Лу поворочался на жесткой подстилке и вскоре захрапел. Доктор посидел еще немного, уставившись на горящую свечу. Ситуация яснее не становилась. Завтра надо будет допросить еще десятки людей, но едва ли кто-то из них скажет что-нибудь новое. Можно только надеяться, что у большинства будут свидетели их невиновности: жены, мужья, дети… Если очень повезет, к концу завтрашнего дня круг подозреваемых должен сузиться. Потом еще день-другой напряженной работы и разговоров – и личность убийцы станет известна.
В том, что он разберется в обстоятельствах этого преступления, доктор не сомневался. Пока он не встретил здесь ни одного достаточно хитрого или расчетливого человека. Андре не брал в расчет Одетт: он был практически уверен в ее невиновности. Эта девица скорее отравила бы бабушку или неугодного жениха, чем затеяла такой сыр-бор.
– Может, будет вам? – сонно пробормотал Лу. Парню мешал свет.
Андре забрал свечу и удалился в спальню. Он поставил подсвечник на сундук и придвинул его ближе к кровати. Растянувшись на узком тюфяке, доктор поежился: менее суток назад здесь боролись за жизнь, и боролись отчаянно.

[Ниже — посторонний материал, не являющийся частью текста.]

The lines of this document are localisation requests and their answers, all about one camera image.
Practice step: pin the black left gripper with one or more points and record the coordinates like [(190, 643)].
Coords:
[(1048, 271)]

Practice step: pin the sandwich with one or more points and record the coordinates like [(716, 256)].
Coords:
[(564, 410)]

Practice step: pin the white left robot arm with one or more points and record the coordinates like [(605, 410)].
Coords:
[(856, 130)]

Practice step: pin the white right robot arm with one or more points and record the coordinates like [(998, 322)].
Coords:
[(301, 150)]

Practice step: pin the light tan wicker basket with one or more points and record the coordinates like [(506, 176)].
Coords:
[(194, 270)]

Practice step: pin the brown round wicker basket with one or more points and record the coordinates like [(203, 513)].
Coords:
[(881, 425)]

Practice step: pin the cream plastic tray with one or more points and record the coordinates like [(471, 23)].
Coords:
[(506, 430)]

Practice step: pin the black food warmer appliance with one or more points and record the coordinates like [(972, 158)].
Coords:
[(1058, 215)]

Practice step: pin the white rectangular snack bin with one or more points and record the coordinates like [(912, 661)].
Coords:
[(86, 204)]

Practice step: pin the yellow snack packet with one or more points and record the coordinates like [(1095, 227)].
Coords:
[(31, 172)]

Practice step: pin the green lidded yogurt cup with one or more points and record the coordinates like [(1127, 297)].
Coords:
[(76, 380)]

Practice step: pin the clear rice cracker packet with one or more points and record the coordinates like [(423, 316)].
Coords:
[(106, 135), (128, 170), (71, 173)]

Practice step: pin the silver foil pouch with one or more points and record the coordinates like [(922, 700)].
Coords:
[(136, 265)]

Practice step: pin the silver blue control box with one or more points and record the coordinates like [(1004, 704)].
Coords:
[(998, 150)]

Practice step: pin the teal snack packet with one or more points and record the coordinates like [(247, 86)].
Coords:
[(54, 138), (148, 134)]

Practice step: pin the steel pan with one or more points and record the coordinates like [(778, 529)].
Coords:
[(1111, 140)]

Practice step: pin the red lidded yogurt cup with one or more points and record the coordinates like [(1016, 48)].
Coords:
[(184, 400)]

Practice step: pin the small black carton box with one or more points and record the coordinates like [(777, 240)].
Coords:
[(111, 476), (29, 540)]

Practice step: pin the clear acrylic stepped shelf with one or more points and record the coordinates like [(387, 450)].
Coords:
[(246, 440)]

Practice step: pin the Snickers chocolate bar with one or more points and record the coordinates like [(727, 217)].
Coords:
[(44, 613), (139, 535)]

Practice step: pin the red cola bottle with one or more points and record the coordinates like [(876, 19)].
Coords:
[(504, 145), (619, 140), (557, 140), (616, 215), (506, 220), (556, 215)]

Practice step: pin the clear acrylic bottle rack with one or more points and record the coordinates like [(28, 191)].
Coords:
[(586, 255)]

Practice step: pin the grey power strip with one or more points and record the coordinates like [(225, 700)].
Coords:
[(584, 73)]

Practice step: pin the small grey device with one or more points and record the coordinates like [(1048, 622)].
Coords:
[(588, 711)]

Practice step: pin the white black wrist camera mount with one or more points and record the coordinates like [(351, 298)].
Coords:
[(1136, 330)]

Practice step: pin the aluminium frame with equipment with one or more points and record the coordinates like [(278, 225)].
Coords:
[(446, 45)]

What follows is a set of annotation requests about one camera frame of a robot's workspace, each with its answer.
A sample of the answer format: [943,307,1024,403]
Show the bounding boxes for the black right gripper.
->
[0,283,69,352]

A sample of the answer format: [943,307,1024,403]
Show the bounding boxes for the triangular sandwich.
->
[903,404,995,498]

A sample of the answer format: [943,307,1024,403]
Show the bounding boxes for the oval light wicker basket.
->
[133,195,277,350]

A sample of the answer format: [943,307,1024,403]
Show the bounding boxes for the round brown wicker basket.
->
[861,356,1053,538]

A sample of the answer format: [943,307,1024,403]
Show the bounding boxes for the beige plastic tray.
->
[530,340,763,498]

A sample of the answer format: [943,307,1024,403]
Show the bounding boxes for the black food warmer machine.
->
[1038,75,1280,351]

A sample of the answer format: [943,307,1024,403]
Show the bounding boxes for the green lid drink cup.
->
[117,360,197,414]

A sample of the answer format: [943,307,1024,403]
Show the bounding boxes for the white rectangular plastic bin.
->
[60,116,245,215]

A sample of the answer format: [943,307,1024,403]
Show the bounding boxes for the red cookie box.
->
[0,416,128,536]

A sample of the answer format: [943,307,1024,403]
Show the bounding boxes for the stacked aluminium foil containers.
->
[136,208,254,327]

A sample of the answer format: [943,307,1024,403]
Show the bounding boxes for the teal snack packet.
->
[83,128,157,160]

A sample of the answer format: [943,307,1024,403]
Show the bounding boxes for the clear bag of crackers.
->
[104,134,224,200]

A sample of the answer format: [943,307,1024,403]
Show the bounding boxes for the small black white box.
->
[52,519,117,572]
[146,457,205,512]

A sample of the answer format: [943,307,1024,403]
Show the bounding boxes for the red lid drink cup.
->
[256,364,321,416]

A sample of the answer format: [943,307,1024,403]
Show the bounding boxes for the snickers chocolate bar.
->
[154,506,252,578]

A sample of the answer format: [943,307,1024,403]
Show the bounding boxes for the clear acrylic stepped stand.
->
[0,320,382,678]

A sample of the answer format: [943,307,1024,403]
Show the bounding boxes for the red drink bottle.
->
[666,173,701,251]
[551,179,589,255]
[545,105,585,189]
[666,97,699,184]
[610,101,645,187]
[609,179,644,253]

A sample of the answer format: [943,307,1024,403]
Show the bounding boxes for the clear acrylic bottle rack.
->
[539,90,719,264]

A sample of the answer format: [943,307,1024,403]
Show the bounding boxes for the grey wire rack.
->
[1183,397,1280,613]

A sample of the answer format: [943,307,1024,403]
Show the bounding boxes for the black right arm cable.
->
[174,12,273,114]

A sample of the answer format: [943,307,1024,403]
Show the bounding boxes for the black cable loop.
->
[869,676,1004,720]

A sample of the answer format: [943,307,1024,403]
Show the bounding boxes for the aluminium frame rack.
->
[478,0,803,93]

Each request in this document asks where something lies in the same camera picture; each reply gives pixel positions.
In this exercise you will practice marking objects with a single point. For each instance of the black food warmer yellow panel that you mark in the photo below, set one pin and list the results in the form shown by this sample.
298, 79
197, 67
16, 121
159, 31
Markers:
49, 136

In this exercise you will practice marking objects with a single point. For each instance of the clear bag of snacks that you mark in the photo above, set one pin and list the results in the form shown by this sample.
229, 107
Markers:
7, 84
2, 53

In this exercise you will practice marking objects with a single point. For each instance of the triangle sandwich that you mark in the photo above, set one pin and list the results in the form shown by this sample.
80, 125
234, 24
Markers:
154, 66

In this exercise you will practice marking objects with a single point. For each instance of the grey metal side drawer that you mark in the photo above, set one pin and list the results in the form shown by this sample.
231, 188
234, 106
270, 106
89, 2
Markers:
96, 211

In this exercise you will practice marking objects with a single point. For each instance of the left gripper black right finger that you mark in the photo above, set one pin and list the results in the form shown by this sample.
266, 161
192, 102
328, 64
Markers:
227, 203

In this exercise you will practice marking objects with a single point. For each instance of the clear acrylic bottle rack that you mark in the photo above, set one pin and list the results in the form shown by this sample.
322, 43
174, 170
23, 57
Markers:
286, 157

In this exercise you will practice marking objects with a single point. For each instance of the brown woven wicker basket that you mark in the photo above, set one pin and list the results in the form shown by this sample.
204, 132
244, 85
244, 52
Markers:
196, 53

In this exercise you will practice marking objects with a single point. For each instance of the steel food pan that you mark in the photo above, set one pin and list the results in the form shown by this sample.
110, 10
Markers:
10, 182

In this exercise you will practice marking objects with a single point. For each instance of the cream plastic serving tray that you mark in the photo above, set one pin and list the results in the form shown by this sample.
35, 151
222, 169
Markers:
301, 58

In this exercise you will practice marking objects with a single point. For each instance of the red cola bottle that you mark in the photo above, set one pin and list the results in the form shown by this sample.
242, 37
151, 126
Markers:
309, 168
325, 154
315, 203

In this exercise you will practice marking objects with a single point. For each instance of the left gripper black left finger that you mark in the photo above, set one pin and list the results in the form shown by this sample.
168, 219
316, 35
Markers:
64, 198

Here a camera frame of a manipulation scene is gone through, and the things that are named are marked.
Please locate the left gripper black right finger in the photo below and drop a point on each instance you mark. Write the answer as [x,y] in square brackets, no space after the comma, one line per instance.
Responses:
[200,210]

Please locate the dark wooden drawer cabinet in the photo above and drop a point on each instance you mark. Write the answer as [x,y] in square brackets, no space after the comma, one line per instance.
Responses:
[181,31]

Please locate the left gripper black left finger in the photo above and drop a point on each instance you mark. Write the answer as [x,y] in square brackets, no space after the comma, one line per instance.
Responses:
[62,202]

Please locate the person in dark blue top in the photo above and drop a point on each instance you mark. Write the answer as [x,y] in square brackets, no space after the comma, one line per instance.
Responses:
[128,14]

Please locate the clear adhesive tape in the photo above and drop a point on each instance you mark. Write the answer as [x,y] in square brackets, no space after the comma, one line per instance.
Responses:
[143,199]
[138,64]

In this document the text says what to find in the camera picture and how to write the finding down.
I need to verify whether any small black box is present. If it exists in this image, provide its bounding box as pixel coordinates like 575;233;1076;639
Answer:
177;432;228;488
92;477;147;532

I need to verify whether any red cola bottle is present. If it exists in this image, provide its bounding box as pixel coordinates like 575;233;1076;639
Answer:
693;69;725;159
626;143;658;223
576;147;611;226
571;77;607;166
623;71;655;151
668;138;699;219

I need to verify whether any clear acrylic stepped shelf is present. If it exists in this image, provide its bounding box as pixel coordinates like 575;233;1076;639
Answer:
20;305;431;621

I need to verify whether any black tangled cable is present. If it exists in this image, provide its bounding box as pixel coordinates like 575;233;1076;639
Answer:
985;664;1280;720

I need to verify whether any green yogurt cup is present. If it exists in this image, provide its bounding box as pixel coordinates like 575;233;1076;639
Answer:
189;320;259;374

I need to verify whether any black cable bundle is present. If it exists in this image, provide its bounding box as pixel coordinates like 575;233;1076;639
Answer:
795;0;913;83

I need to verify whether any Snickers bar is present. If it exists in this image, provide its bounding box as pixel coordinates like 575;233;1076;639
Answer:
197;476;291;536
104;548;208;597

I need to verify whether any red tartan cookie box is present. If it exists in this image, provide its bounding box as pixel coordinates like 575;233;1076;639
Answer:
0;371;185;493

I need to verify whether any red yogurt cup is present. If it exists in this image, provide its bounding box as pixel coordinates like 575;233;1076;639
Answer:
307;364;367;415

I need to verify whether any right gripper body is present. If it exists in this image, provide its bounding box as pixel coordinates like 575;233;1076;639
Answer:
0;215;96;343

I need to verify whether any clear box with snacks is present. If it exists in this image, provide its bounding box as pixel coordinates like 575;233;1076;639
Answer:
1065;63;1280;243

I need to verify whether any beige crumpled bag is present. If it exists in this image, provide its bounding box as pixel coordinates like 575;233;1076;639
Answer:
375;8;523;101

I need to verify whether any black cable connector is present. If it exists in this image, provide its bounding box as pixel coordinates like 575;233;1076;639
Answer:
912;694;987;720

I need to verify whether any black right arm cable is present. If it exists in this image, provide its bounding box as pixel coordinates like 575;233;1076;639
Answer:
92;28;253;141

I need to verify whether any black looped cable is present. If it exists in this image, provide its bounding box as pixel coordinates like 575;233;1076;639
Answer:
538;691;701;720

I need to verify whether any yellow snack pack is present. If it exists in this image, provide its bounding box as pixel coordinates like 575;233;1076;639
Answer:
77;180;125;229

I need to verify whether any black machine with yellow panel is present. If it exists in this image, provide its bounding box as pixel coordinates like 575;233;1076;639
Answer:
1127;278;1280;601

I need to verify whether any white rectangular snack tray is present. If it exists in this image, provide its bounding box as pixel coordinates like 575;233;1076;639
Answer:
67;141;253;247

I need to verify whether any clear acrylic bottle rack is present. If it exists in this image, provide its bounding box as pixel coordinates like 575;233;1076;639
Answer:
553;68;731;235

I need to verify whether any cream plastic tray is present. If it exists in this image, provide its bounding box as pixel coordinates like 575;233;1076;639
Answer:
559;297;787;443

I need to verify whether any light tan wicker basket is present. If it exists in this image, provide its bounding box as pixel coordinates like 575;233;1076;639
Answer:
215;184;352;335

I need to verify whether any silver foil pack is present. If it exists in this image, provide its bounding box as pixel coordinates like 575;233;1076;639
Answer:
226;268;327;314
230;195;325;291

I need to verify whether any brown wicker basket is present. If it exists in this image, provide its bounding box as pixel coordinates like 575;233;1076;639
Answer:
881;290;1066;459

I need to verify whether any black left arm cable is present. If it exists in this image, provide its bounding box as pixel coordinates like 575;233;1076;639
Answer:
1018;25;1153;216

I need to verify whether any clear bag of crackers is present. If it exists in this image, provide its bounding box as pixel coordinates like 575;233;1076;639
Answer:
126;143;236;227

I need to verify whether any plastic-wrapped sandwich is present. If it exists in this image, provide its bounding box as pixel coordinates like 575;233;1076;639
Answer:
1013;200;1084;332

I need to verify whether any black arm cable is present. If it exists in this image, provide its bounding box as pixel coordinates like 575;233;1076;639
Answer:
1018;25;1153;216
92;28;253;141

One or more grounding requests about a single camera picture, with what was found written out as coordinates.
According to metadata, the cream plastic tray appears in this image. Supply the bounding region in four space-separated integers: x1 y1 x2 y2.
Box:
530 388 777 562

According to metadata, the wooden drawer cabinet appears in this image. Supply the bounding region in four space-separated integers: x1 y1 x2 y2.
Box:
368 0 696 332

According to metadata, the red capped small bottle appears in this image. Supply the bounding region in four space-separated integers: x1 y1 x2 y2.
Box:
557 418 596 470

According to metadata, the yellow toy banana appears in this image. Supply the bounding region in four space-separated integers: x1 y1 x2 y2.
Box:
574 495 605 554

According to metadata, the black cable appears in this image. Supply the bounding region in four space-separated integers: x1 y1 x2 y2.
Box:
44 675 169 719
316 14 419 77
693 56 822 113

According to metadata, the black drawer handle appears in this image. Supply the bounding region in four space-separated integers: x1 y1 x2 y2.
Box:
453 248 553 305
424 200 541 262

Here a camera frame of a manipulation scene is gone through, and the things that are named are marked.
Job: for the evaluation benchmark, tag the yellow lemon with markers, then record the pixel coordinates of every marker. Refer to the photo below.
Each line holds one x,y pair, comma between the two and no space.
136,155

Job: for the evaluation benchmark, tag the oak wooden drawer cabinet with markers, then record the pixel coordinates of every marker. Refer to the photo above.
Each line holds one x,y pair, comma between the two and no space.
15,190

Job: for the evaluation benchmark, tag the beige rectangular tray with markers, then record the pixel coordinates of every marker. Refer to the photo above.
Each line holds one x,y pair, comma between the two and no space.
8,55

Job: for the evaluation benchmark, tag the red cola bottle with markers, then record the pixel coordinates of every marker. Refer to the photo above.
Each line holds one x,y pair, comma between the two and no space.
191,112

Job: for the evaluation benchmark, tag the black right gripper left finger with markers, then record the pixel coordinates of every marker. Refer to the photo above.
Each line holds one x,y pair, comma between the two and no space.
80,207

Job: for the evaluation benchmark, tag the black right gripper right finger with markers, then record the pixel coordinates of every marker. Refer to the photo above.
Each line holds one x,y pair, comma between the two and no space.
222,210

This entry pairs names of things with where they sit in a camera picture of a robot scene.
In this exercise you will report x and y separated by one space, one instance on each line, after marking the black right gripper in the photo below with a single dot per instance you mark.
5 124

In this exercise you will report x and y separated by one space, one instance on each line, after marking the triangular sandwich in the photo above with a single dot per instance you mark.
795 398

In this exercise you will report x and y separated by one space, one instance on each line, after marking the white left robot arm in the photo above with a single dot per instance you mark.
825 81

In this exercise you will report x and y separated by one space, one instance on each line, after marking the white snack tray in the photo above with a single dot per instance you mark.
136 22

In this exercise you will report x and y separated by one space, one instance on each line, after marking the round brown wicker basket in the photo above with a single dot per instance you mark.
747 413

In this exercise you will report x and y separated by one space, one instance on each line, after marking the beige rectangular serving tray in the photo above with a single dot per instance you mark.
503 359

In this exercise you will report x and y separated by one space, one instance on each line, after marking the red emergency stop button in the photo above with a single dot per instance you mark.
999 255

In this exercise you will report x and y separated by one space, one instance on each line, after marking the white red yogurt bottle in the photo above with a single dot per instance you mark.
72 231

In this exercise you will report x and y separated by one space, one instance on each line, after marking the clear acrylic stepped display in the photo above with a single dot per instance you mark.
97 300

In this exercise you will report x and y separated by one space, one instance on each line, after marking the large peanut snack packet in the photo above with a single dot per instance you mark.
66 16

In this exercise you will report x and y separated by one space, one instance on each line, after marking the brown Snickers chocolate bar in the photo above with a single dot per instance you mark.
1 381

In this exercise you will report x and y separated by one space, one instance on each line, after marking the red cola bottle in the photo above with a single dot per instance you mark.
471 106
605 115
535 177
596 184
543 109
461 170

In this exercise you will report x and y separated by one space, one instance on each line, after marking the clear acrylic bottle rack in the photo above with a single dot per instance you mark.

Он повернул голову и рассмотрел царапины на штукатурке. Умирающая старуха оставила на стене глубокие окровавленные бороздки – должно быть, содрала половину ногтей. Андре содрогнулся, представив эту последнюю боль в ее жизни. Какой страшный конец! Доктор крепко зажмурился, чтобы отогнать наваждение, и задул свечу.
– Знала ли ты, кто твой убийца? – пробормотал он в темноту.